Nous n’excluons pas de retourner aux placements russes à l’avenir, mais pour l’instant, dans l’attente d’une accalmie et d’une meilleure visibilité, restez à l’écart.
Pour alimenter vos portefeuilles, consultez
notre stratégie

 

Face aux sanctions de l’Occident et à l’affaiblissement du prix du pétrole, la devise russe connait des jours difficiles (-21 % face à l’euro sur un mois, -40 % sur un an).
Pour la rendre plus intéressante aux yeux des investisseurs et tacher d’enrayer la fuite des capitaux, les autorités ont donc décidé d’augmenter leurs taux directeurs de 10,5 % à 17 % !

 

Or, alors que l’inflation est déjà souvent élevée en Russie (manque d’investissement, infrastructures dépassées, faible concurrence et corruption, poussent les prix à la hausse) et qu’elle a oscillé entre 6 et 8 % depuis 2010, la dégringolade de la devise et le renchérissement des produits importés qu’elle occasionne, risque de la faire passer à la vitesse supérieure.
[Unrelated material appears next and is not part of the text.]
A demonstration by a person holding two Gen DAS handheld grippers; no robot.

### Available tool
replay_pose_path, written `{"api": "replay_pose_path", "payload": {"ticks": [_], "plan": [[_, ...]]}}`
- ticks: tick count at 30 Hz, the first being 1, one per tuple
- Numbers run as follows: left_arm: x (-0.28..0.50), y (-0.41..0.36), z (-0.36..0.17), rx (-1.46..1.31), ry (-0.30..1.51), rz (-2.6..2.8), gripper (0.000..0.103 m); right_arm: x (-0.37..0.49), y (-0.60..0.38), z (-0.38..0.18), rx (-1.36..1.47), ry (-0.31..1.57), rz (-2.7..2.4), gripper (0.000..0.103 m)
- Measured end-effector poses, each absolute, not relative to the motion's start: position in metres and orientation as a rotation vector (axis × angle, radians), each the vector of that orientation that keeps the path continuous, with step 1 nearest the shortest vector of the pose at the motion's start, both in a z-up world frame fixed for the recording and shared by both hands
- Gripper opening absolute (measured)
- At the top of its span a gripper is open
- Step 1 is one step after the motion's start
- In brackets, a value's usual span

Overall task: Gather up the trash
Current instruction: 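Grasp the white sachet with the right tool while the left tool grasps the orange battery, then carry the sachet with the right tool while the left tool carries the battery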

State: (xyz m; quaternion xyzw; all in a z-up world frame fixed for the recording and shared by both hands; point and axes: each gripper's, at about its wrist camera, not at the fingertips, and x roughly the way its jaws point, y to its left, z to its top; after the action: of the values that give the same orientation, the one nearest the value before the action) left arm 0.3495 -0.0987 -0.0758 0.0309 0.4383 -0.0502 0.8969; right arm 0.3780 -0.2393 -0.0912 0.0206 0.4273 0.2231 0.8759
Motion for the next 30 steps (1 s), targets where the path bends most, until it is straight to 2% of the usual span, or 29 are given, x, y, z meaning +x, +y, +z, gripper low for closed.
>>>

A 9,1 % en novembre, elle s’approche de la barre psychologique des 10 %. Une mauvaise nouvelle pour des ménages russes (habitués depuis plus d’une décennie à voir croître leur pouvoir d’achat) mais aussi pour l’économie du pays.

 

A force de chuter, le rouble devient certes peu à peu bon marché face aux grandes devises, dont l’euro. Mais pour l’investisseur, il est toujours dangereux d’essayer d’attraper un couteau qui tombe. D’autant que la chute de la devise s’accompagne d’une hausse de la volatilité des actifs russes (le couple risque/rendement est loin d’être idéal).